= Work request =
Which of the lines below holds the string "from"? Copy every line that does.

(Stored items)
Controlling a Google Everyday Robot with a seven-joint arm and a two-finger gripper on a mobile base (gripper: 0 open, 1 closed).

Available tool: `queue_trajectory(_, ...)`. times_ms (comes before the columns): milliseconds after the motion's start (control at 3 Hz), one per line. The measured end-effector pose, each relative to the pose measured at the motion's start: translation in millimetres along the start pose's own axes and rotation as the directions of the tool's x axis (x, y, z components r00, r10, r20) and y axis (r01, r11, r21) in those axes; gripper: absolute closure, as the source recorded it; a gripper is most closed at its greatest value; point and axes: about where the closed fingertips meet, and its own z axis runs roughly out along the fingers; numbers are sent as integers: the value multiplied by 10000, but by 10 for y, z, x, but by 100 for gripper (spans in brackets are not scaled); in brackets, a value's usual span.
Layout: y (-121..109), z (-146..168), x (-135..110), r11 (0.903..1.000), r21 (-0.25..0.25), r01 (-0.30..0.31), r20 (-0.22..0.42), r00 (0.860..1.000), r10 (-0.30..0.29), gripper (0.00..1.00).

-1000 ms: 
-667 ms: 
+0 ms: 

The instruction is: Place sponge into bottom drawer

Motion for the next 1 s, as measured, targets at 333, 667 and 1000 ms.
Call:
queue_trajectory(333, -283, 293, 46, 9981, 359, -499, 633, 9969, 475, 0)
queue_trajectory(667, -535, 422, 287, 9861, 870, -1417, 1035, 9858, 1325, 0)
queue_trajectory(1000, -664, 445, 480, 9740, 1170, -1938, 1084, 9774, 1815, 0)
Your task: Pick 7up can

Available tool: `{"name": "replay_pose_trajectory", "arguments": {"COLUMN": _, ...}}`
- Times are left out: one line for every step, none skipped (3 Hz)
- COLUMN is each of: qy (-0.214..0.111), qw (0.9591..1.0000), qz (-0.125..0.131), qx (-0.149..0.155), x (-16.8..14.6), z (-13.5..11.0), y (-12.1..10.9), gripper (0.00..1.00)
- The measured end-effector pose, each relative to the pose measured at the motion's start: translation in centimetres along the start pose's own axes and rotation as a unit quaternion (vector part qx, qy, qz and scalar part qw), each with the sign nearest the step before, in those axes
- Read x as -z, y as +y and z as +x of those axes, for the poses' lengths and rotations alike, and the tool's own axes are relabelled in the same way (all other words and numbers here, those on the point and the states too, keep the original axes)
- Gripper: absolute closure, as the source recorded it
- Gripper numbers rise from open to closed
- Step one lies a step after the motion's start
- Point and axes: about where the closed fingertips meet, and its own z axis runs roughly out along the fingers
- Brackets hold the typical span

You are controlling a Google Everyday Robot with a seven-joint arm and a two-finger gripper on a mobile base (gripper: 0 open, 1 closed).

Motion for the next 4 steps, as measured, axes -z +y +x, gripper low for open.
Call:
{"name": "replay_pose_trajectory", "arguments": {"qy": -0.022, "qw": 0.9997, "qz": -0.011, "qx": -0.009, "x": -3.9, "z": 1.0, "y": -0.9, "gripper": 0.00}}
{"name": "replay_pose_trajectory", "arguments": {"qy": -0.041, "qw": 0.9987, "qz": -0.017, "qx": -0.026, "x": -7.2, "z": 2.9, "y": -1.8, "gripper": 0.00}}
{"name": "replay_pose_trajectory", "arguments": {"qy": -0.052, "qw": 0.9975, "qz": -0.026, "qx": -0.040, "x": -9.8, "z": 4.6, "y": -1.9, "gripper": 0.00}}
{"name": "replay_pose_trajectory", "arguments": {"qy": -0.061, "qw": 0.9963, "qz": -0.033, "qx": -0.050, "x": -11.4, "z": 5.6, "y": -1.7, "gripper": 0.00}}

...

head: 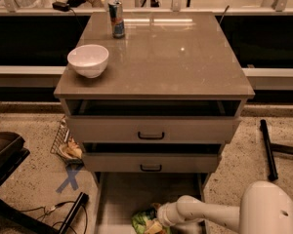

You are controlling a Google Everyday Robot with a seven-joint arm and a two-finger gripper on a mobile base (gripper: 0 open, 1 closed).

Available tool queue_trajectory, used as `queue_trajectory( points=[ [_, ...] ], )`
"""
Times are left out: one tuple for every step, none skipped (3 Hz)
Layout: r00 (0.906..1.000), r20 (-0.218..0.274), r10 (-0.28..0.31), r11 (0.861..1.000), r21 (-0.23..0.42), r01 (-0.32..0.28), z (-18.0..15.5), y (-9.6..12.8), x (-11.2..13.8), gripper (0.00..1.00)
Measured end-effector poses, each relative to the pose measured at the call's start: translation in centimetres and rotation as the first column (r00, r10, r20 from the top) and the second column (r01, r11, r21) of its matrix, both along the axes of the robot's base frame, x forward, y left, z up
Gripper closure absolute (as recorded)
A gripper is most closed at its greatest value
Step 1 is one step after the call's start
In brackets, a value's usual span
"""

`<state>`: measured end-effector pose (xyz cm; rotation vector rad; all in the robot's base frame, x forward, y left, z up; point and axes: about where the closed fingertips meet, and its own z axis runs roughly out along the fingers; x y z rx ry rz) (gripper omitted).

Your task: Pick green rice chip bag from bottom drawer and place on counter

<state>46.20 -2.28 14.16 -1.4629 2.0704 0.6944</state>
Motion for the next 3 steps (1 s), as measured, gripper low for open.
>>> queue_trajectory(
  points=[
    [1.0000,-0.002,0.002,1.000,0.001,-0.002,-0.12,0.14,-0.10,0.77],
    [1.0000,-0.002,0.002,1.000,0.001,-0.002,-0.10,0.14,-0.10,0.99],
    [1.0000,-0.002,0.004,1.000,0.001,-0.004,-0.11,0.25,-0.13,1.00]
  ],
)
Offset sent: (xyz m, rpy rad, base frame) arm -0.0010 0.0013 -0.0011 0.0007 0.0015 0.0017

= Response below =
- Gripper numbers rise from open to closed
Measured end-effector poses, each relative to the pose measured at the call's start: translation in centimetres and rotation as the first column (r00, r10, r20 from the top) and the second column (r01, r11, r21) of its matrix, both along the axes of the robot's base frame, x forward, y left, z up
Your task: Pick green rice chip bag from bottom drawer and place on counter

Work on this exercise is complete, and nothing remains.